## WORK REQUEST
In the records below, tally every line containing "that". Report only the total.

DATA RECORDS section start

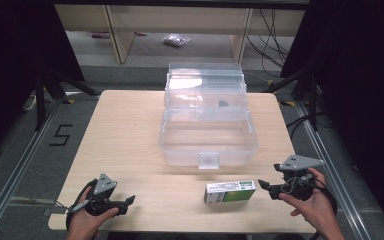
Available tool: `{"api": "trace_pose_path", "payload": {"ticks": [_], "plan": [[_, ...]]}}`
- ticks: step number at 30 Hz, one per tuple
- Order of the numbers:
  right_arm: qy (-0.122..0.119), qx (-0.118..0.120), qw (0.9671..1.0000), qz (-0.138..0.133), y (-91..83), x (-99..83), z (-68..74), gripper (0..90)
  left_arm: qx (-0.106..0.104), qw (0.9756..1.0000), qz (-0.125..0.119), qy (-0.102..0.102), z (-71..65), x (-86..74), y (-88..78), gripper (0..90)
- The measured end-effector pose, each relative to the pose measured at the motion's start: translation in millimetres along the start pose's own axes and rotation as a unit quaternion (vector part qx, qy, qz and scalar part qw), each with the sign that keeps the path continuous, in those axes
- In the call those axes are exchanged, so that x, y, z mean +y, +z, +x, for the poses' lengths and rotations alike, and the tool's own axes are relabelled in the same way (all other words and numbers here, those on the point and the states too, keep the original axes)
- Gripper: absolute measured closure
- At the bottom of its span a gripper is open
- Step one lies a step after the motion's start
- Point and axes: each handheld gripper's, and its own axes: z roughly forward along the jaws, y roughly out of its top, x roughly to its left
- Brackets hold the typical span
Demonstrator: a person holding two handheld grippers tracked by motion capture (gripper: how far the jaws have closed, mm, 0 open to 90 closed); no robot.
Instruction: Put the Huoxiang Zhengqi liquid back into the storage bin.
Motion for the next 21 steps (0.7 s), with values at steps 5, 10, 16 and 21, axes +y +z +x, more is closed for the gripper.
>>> {"api": "trace_pose_path", "payload": {"ticks": [5,10,16,21], "plan": [[-0.045,0.026,0.9986,0.007,1.3,12.6,8.4,24.8,-0.003,0.9997,0.015,0.019,2.7,0.6,-2.4,17.9],[-0.078,0.057,0.9951,0.020,12.2,22.7,22.8,25.4,-0.013,0.9999,-0.002,-0.005,-0.1,0.0,0.8,17.9],[-0.126,0.084,0.9872,0.051,32.3,36.2,38.4,24.9,-0.012,0.9997,0.014,0.017,1.9,0.2,-0.9,17.9],[-0.155,0.095,0.9792,0.091,49.5,46.3,54.0,24.7,-0.009,1.0000,-0.004,0.000,-0.4,-0.3,2.2,17.9]]}}
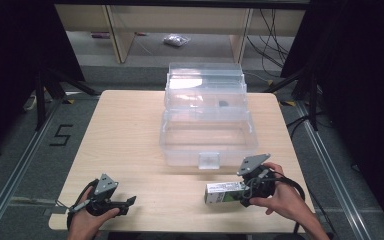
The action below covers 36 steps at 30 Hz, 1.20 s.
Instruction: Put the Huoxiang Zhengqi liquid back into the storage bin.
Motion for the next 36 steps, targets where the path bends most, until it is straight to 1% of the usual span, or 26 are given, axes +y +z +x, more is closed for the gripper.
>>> {"api": "trace_pose_path", "payload": {"ticks": [1,2,3,4,5,6,7,10,12,13,14,16,17,19,20,21,22,23,24,25,29,31,33,34,35,36], "plan": [[-0.007,0.019,0.9997,0.010,8.2,6.6,-1.0,23.5,-0.001,1.0000,0.002,0.001,0.3,0.2,-0.3,17.9],[-0.007,0.019,0.9997,0.010,8.2,6.6,-1.0,23.5,-0.001,1.0000,0.002,0.001,0.3,0.2,-0.3,17.9],[-0.011,0.027,0.9993,0.023,13.6,9.6,-0.6,23.2,-0.008,0.9999,-0.006,-0.009,-1.8,-0.3,0.5,17.9],[-0.023,0.032,0.9988,0.029,16.7,11.6,-1.5,22.4,-0.008,0.9999,-0.006,-0.009,-1.8,-0.3,0.5,17.9],[-0.024,0.031,0.9987,0.034,19.5,13.2,-0.8,21.5,-0.007,0.9999,0.007,0.000,-0.9,0.2,-1.0,17.9],[-0.024,0.030,0.9983,0.043,21.5,14.7,0.1,21.1,-0.007,1.0000,-0.001,-0.005,-2.1,0.2,0.3,17.8],[-0.033,0.033,0.9978,0.048,23.7,16.2,0.3,21.7,-0.007,1.0000,0.006,0.000,-0.9,0.6,-0.5,17.9],[-0.045,0.037,0.9967,0.056,27.9,19.1,0.6,23.1,-0.001,1.0000,0.006,0.000,-1.0,0.5,-1.5,17.9],[-0.049,0.041,0.9954,0.071,30.7,20.9,1.3,26.7,-0.002,1.0000,0.000,-0.001,-0.5,-0.1,-0.1,17.9],[-0.052,0.039,0.9949,0.077,32.0,21.0,1.5,27.8,0.001,1.0000,0.001,0.000,-0.7,-0.1,0.0,17.9],[-0.054,0.041,0.9944,0.082,32.2,21.2,1.4,29.0,-0.005,1.0000,0.008,0.002,-0.1,0.3,-0.9,17.9],[-0.063,0.038,0.9935,0.087,34.6,21.6,-0.4,31.2,-0.002,1.0000,0.005,0.001,-0.7,0.3,-1.1,17.9],[-0.068,0.039,0.9927,0.091,35.1,21.6,-1.2,33.4,-0.003,1.0000,-0.002,-0.001,-0.7,0.0,-0.4,17.9],[-0.078,0.042,0.9904,0.106,38.2,21.2,-2.2,36.7,-0.002,1.0000,-0.001,-0.003,-0.4,-0.4,-0.4,17.9],[-0.078,0.042,0.9904,0.106,38.2,21.2,-2.2,36.7,-0.002,1.0000,-0.001,-0.003,-0.4,-0.4,-0.4,17.9],[-0.071,0.046,0.9887,0.123,38.9,21.4,-1.0,37.3,-0.001,1.0000,-0.003,-0.002,-0.3,-0.3,0.4,17.9],[-0.071,0.046,0.9887,0.123,38.9,21.4,-1.0,37.3,-0.001,1.0000,-0.003,-0.002,-0.3,-0.3,0.4,18.0],[-0.064,0.044,0.9879,0.134,39.0,21.3,1.3,40.5,-0.001,1.0000,0.002,0.001,-0.8,0.2,-0.8,18.1],[-0.064,0.044,0.9879,0.134,39.0,21.3,1.3,40.5,-0.001,1.0000,0.002,0.001,-0.8,0.2,-0.8,18.1],[-0.082,0.048,0.9869,0.131,40.8,21.6,-0.3,41.7,-0.002,1.0000,0.003,0.001,-0.7,0.2,-0.7,18.1],[-0.094,0.055,0.9831,0.147,43.4,24.1,0.4,48.0,-0.002,1.0000,0.002,0.001,-0.8,0.1,-0.9,18.1],[-0.099,0.054,0.9832,0.144,44.6,24.6,0.0,48.4,-0.002,1.0000,0.000,0.001,-0.8,-0.2,0.0,18.1],[-0.108,0.049,0.9788,0.167,45.7,27.4,-0.9,51.3,-0.004,1.0000,0.005,0.007,-0.9,-0.1,-0.2,18.3],[-0.108,0.049,0.9788,0.167,45.7,27.4,-0.9,51.3,-0.004,1.0000,0.005,0.007,-0.9,-0.1,-0.2,18.4],[-0.122,0.056,0.9747,0.179,46.9,30.3,-1.0,54.9,-0.005,1.0000,-0.004,-0.003,-2.4,-0.3,0.7,18.4],[-0.122,0.056,0.9747,0.179,46.9,30.3,-1.0,54.9,-0.008,1.0000,0.000,0.000,-1.6,-0.2,0.1,18.4]]}}
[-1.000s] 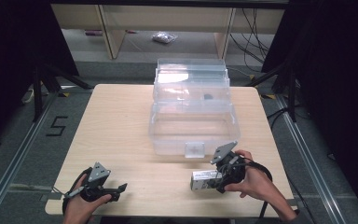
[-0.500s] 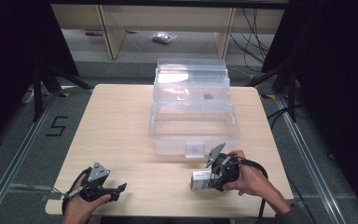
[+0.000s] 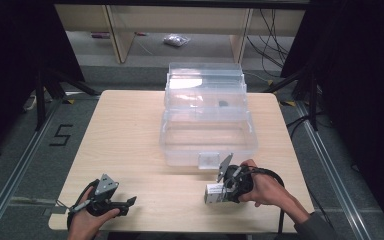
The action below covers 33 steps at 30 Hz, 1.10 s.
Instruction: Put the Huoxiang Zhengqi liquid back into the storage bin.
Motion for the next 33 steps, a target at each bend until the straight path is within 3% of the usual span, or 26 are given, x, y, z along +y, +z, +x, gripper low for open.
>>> {"api": "trace_pose_path", "payload": {"ticks": [4,5,8,9,11,12,14,15,16,17,19,20,23,25,26,28,29,31,32,33], "plan": [[-0.019,0.012,0.9995,0.020,-1.0,5.4,0.3,62.2,0.005,1.0000,0.001,0.002,0.1,-0.2,0.1,18.5],[-0.014,0.019,0.9993,0.028,-2.0,7.5,1.9,63.5,0.003,1.0000,0.003,0.002,-0.3,0.1,-0.2,18.6],[-0.030,0.022,0.9987,0.034,-1.9,10.5,2.1,63.9,0.004,1.0000,0.001,0.003,-0.3,0.1,0.0,18.8],[-0.044,0.024,0.9983,0.030,-1.5,11.0,0.2,63.9,-0.001,0.9999,0.010,0.005,0.1,0.6,-1.9,18.9],[-0.024,0.026,0.9990,0.027,-3.0,10.1,1.6,64.0,0.000,1.0000,0.000,0.001,-0.4,0.1,-0.6,18.9],[-0.039,0.029,0.9986,0.019,-3.6,10.2,-1.0,64.0,0.000,1.0000,-0.001,0.001,-0.2,0.2,-0.6,18.9],[-0.045,0.035,0.9983,0.004,-6.3,9.2,-4.1,64.0,0.002,1.0000,-0.004,-0.002,-0.5,0.2,-0.3,18.9],[-0.027,0.034,0.9990,0.006,-10.4,8.7,-2.9,64.0,0.004,0.9999,0.007,0.009,1.3,0.5,-1.7,18.8],[-0.024,0.032,0.9992,0.003,-13.9,9.5,-2.8,64.0,0.003,1.0000,0.003,0.006,0.4,0.5,-1.8,18.9],[-0.040,0.032,0.9987,-0.005,-17.1,9.9,-6.1,64.0,0.002,0.9999,0.006,0.013,1.5,0.5,-2.4,18.9],[-0.041,0.027,0.9988,-0.006,-23.3,10.5,-7.5,64.0,0.003,1.0000,-0.004,-0.003,-0.3,0.2,-0.2,18.9],[-0.027,0.024,0.9993,-0.002,-26.9,11.2,-6.0,64.0,0.006,1.0000,0.000,0.000,0.4,0.2,-0.3,18.9],[-0.021,0.028,0.9994,-0.006,-35.4,11.6,-7.5,64.0,0.009,1.0000,0.001,-0.001,0.5,0.5,-0.9,18.8],[-0.035,0.030,0.9989,-0.010,-39.0,12.7,-10.5,64.0,0.008,1.0000,0.006,0.001,0.9,0.4,-1.7,18.9],[-0.054,0.029,0.9980,-0.018,-39.6,12.7,-13.5,64.0,0.008,1.0000,0.005,0.001,1.2,0.4,-1.4,18.9],[-0.035,0.026,0.9990,-0.009,-44.6,13.0,-11.4,64.0,0.002,0.9998,0.016,0.013,2.9,1.0,-4.0,18.9],[-0.040,0.025,0.9989,-0.007,-46.2,14.3,-11.7,64.0,0.002,1.0000,0.001,-0.003,0.7,0.5,-1.9,18.9],[-0.046,0.029,0.9985,-0.012,-47.5,14.7,-13.5,64.0,0.001,1.0000,0.000,-0.003,0.9,0.4,-1.9,18.9],[-0.041,0.031,0.9986,-0.011,-48.6,15.2,-13.1,64.0,0.002,0.9997,0.017,0.015,3.1,1.2,-4.4,18.9],[-0.034,0.035,0.9988,-0.009,-49.8,15.5,-12.5,64.0,0.001,0.9998,0.015,0.013,2.9,1.1,-4.2,18.9]]}}
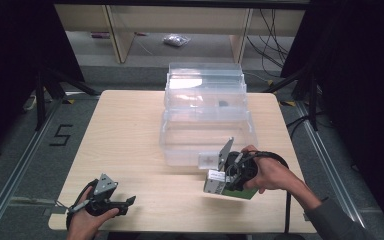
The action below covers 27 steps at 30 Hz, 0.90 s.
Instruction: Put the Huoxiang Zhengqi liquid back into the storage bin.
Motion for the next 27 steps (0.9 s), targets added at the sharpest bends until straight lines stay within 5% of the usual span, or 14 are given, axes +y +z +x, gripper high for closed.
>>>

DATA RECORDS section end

## REPLY
2